Add LAMMPS tests to EESSI test-suite #131

laraPPr · 2024-04-02T14:56:23Z

No description provided.

eessi/testsuite/tests/apps/lammps/data.rhodo

eessi/testsuite/tests/apps/lammps/lammps.py

laraPPr · 2024-04-04T10:11:51Z

These tests are CPU only to run LAMMPS with GPU you need the execuatble lmp_machine instead of lmp see https://docs.lammps.org/Speed_gpu.html

eessi/testsuite/tests/apps/lammps/lammps.py

laraPPr · 2024-04-17T14:47:47Z

The test are now compatible with the lammps package in EESSI and https://github.com/easybuilders/easybuild-easyconfigs/blob/develop/easybuild/easyconfigs/l/LAMMPS/LAMMPS-2Aug2023_update2-foss-2023a-kokkos-CUDA-12.1.1.eb.

So I think that it is ready for review.

boegel · 2024-04-17T16:27:55Z

@laraPPr Can we somehow avoid including the *.rhodo files in the repository?
One of them is rather big (though it's basically a text file, but one with 191k lines 😅)

laraPPr · 2024-04-17T17:50:04Z

@laraPPr Can we somehow avoid including the *.rhodo files in the repository?

One of them is rather big (though it's basically a text file, but one with 191k lines 😅)

We had discussed this in the last test-suite sync. And said that it was oke for this one. I've already minimized its impact as much as possible by using a reframe option that it does not copy it to the stage directory. But we can discuss it again tomorrow.

boegel · 2024-04-18T11:47:25Z

Can you add a small README file that mentions where we got the input files, when they were obtained, from which version, what the SHA256 checksum is, etc.?
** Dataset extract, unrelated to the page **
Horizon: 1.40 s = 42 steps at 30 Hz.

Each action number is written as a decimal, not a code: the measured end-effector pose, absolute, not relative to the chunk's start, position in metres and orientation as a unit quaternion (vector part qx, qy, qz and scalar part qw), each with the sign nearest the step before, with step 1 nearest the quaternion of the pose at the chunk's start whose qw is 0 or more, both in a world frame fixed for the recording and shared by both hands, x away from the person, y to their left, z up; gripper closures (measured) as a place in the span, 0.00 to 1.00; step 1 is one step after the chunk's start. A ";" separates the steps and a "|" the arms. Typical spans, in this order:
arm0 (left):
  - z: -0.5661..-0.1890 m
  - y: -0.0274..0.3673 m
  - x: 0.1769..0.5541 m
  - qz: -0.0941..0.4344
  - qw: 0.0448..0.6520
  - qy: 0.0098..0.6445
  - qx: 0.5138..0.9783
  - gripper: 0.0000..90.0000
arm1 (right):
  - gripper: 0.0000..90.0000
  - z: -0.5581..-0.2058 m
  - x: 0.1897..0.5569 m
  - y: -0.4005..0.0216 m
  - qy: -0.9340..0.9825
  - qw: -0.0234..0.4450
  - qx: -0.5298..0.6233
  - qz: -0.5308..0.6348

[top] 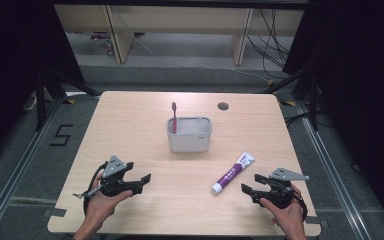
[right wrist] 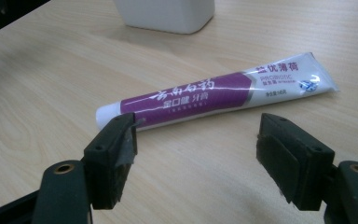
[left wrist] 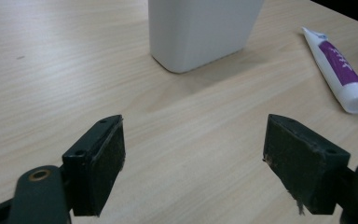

eessi/testsuite/tests/apps/lammps/lammps.py

smoors · 2024-08-05T18:54:41Z

eessi/testsuite/tests/apps/lammps/lammps.py

+
+    @performance_function('img/s')
+    def perf(self):
+        regex = r'^(?P<perf>[.0-9]+)% CPU use with [0-9]+ MPI tasks x [0-9]+ OpenMP threads'


this doesn't look right, this is the %CPU usage.

performance should be one of the following:

Performance: 0.823 ns/day, 29.175 hours/ns, 4.761 timesteps/s, 152.338 katom-step/s

Performance: 205379.307 tau/day, 475.415 timesteps/s, 15.213 Matom-step/s this than?

your line comes from the lj test, while mine comes from the rhodo test.
let's take timesteps/s, as this unit is available for both tests?

I've now added tau/day for lj and ns/day for rhodo but I can also take the timesteps

i just checked, and both tau/day for lj and ns/day for rhodo scale in exactly the same way as timesteps/s, so it doesn't really matter.

i do have a slight preference for timesteps/s as it is easy to understand. otherwise, can you add a comment explaining what exactly tau/day means?

I also do not know what tau/day is and google does not have a ready explanation. So changed it to the timesteps/s for lj and rhodo

eessi/testsuite/tests/apps/lammps/lammps.py

laraPPr · 2024-08-06T08:53:03Z

Just nocticed something going really wrong when testing lammps related to this issue #132

ERROR on proc 0: Cannot open input script in.rhodo: No such file or directory (src/lammps.cpp:542)
Last command: (unknown)

I'm also seeing this one but I'm not sure if I'm triggering it because I don't see it when their are no duplicate modules and I also cannot find this error in any of the test-reports from the CI that I am running (TypeError: can only join an iterable)

sbatch: error: QOSMaxSubmitJobPerUserLimit
sbatch: error: Batch job submission failed: Job violates accounting/QOS policy (job submit limit, user's size and/or time limits)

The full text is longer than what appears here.